**Problem details**
Would you give the records below again, exactly and completely?
################
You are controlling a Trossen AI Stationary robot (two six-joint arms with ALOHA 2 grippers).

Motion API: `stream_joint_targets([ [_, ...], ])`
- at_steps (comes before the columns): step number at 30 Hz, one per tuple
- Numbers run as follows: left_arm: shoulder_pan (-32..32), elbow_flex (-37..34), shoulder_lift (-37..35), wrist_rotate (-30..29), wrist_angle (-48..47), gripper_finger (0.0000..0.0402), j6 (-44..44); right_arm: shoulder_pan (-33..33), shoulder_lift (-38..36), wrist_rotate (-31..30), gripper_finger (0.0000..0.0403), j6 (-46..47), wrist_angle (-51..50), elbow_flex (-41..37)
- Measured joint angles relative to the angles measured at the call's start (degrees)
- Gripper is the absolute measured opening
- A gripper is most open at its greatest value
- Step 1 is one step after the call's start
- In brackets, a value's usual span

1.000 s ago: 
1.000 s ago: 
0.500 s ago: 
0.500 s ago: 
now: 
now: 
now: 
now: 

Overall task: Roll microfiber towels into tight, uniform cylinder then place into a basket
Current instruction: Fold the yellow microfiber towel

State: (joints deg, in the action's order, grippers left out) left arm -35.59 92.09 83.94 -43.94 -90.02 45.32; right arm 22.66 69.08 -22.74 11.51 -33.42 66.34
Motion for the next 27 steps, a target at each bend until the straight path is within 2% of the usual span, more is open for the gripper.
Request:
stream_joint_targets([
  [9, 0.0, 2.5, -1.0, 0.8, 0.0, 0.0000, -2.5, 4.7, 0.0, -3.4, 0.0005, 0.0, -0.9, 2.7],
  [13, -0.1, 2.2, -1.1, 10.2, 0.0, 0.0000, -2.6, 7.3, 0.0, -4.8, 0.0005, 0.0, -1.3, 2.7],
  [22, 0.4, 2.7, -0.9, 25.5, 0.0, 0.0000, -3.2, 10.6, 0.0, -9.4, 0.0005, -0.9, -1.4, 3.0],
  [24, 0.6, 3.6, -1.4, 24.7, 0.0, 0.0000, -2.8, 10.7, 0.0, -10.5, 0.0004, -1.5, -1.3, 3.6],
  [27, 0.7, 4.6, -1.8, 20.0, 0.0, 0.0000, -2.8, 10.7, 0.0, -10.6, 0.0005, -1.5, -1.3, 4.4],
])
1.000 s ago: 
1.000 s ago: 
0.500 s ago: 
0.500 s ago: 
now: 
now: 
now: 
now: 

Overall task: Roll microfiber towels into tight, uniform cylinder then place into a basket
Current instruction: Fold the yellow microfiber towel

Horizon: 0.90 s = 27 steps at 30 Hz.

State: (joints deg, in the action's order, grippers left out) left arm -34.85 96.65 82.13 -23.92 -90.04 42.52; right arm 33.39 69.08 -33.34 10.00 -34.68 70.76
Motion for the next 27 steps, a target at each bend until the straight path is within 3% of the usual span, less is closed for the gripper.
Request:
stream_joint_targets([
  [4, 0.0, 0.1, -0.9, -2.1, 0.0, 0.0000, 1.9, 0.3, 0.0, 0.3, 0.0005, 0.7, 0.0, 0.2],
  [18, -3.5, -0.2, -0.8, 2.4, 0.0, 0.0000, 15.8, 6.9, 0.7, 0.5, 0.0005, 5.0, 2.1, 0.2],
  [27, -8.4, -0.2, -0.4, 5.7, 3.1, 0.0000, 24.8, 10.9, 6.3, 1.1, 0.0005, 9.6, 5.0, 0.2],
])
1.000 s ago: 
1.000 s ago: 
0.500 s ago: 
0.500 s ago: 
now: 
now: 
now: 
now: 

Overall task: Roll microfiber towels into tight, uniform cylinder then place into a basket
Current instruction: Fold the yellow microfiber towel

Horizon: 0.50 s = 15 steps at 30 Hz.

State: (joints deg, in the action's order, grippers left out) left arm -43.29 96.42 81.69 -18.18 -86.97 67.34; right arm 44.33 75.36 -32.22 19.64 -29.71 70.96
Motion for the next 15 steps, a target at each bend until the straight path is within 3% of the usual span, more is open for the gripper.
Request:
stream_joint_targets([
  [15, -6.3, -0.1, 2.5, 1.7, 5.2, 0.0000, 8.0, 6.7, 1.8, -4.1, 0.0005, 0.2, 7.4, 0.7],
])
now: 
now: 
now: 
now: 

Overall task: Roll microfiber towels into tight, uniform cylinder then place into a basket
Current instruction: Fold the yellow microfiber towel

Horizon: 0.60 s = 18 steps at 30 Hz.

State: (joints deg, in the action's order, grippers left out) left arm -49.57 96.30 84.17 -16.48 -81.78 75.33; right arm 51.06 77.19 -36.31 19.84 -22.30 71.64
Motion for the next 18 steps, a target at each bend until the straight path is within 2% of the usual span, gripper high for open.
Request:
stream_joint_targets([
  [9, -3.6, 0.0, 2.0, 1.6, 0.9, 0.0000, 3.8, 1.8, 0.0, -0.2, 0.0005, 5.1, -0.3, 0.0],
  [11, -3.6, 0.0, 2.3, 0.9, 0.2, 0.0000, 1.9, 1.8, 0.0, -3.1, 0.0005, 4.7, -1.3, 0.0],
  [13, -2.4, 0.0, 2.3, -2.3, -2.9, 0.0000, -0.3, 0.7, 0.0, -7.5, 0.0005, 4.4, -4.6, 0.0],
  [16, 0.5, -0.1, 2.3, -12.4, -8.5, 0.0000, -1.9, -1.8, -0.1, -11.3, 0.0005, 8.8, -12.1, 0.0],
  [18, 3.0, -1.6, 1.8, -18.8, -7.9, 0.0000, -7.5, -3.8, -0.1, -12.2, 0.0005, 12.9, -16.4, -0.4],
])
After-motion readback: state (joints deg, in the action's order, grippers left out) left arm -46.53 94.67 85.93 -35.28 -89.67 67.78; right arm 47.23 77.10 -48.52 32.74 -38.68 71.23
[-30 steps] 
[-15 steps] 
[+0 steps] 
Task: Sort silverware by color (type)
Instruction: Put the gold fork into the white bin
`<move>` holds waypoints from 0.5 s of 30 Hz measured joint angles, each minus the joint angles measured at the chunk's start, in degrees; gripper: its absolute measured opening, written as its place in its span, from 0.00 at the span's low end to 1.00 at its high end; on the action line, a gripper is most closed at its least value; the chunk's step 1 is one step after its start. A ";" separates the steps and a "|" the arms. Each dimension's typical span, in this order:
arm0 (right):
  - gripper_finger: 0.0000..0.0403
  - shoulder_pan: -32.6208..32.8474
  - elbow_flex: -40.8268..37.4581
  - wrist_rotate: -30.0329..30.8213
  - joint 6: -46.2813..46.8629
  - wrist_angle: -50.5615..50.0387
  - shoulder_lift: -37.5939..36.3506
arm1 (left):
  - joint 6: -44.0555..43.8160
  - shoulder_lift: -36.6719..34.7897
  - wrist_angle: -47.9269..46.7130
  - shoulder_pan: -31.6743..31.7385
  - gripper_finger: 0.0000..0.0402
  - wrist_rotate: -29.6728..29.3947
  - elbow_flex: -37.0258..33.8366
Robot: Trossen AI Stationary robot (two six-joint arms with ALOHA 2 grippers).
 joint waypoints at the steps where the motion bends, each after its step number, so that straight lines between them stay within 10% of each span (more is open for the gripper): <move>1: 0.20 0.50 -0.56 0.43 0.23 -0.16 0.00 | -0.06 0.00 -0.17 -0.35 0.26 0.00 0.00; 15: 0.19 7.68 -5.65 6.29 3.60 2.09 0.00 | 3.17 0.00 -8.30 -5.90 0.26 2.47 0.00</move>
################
**Task result**
You are controlling a Trossen AI Stationary robot (two six-joint arms with ALOHA 2 grippers).

Motion API: `stream_joint_targets([ [_, ...], ])`
- at_steps (comes before the columns): step number at 30 Hz, one per tuple
- Numbers run as follows: left_arm: shoulder_pan (-32..32), elbow_flex (-37..34), shoulder_lift (-37..35), wrist_rotate (-30..29), wrist_angle (-48..47), gripper_finger (0.0000..0.0402), j6 (-44..44); right_arm: shoulder_pan (-33..33), shoulder_lift (-38..36), wrist_rotate (-31..30), gripper_finger (0.0000..0.0403), j6 (-46..47), wrist_angle (-51..50), elbow_flex (-41..37)
- Measured joint angles relative to the angles measured at the call's start (degrees)
- Gripper is the absolute measured opening
- A gripper is most open at its greatest value
- Step 1 is one step after the call's start
- In brackets, a value's usual span

1.000 s ago: 
1.000 s ago: 
0.500 s ago: 
0.500 s ago: 
now: 
now: 
now: 
now: 

Overall task: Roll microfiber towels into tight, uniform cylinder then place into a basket
Current instruction: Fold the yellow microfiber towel

State: (joints deg, in the action's order, grippers left out) left arm -35.59 92.09 83.94 -43.94 -90.02 45.32; right arm 22.66 69.08 -22.74 11.51 -33.42 66.34
Motion for the next 27 steps, a target at each bend until the straight path is within 2% of the usual span, more is open for the gripper.
Request:
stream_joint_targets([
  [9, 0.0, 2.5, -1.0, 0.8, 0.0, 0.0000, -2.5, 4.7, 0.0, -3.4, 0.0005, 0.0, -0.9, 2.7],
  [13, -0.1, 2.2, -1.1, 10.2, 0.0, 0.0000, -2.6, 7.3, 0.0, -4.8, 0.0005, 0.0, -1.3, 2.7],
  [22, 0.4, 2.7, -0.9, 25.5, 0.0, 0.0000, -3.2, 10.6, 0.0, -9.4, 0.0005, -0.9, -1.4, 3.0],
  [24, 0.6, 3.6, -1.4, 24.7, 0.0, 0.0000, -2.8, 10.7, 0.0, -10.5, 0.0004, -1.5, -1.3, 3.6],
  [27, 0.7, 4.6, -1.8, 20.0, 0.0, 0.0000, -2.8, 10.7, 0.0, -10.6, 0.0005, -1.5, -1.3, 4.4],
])
1.000 s ago: 
1.000 s ago: 
0.500 s ago: 
0.500 s ago: 
now: 
now: 
now: 
now: 

Overall task: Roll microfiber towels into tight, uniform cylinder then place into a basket
Current instruction: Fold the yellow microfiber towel

Horizon: 0.90 s = 27 steps at 30 Hz.

State: (joints deg, in the action's order, grippers left out) left arm -34.85 96.65 82.13 -23.92 -90.04 42.52; right arm 33.39 69.08 -33.34 10.00 -34.68 70.76
Motion for the next 27 steps, a target at each bend until the straight path is within 3% of the usual span, less is closed for the gripper.
Request:
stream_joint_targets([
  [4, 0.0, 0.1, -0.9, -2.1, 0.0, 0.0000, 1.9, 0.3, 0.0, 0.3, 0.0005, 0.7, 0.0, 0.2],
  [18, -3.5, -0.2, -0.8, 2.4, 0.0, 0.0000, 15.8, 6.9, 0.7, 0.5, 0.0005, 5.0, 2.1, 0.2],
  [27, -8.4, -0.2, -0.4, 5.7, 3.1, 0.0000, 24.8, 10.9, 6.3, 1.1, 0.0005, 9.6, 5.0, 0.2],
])
1.000 s ago: 
1.000 s ago: 
0.500 s ago: 
0.500 s ago: 
now: 
now: 
now: 
now: 

Overall task: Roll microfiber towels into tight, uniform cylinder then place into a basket
Current instruction: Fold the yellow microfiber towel

Horizon: 0.50 s = 15 steps at 30 Hz.

State: (joints deg, in the action's order, grippers left out) left arm -43.29 96.42 81.69 -18.18 -86.97 67.34; right arm 44.33 75.36 -32.22 19.64 -29.71 70.96
Motion for the next 15 steps, a target at each bend until the straight path is within 3% of the usual span, more is open for the gripper.
Request:
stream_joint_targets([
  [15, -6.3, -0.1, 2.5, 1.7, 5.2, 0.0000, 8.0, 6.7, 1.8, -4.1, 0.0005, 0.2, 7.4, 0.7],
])
now: 
now: 
now: 
now: 

Overall task: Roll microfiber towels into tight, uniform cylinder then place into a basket
Current instruction: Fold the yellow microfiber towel

Horizon: 0.60 s = 18 steps at 30 Hz.

State: (joints deg, in the action's order, grippers left out) left arm -49.57 96.30 84.17 -16.48 -81.78 75.33; right arm 51.06 77.19 -36.31 19.84 -22.30 71.64
Motion for the next 18 steps, a target at each bend until the straight path is within 2% of the usual span, gripper high for open.
Request:
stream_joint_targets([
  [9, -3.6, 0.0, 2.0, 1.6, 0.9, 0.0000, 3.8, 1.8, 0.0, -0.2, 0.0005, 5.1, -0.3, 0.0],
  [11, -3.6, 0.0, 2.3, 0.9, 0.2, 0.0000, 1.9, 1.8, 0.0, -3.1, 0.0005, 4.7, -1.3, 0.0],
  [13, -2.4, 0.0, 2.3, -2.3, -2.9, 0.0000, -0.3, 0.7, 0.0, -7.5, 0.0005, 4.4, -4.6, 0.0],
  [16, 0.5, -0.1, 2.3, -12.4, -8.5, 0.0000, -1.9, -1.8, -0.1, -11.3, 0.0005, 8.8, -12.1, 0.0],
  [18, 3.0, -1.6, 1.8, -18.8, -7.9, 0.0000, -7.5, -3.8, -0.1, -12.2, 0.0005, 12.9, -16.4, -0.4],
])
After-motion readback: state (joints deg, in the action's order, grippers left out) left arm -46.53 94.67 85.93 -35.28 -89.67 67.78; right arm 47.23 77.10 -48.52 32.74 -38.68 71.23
[-30 steps] 
[-15 steps] 
[+0 steps] 
Task: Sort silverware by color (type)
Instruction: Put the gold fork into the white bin
`<move>` holds waypoints from 0.5 s of 30 Hz measured joint angles, each minus the joint angles measured at the chunk's start, in degrees; gripper: its absolute measured opening, written as its place in its span, from 0.00 at the span's low end to 1.00 at its high end; on the action line, a gripper is most closed at its least value; the chunk's step 1 is one step after its start. A ";" separates the steps and a "|" the arms. Each dimension's typical span, in this order:
arm0 (right):
  - gripper_finger: 0.0000..0.0403
  - shoulder_pan: -32.6208..32.8474
  - elbow_flex: -40.8268..37.4581
  - wrist_rotate: -30.0329..30.8213
  - joint 6: -46.2813..46.8629
  - wrist_angle: -50.5615..50.0387
  - shoulder_lift: -37.5939..36.3506
arm1 (left):
  - joint 6: -44.0555..43.8160
  - shoulder_lift: -36.6719..34.7897
  - wrist_angle: -47.9269..46.7130
  - shoulder_pan: -31.6743..31.7385
  - gripper_finger: 0.0000..0.0402
  - wrist_rotate: -29.6728..29.3947
  - elbow_flex: -37.0258..33.8366
Robot: Trossen AI Stationary robot (two six-joint arms with ALOHA 2 grippers).
 joint waypoints at the steps where the motion bends, each after its step number, so that straight lines between them stay within 10% of each span (more is open for the gripper): <move>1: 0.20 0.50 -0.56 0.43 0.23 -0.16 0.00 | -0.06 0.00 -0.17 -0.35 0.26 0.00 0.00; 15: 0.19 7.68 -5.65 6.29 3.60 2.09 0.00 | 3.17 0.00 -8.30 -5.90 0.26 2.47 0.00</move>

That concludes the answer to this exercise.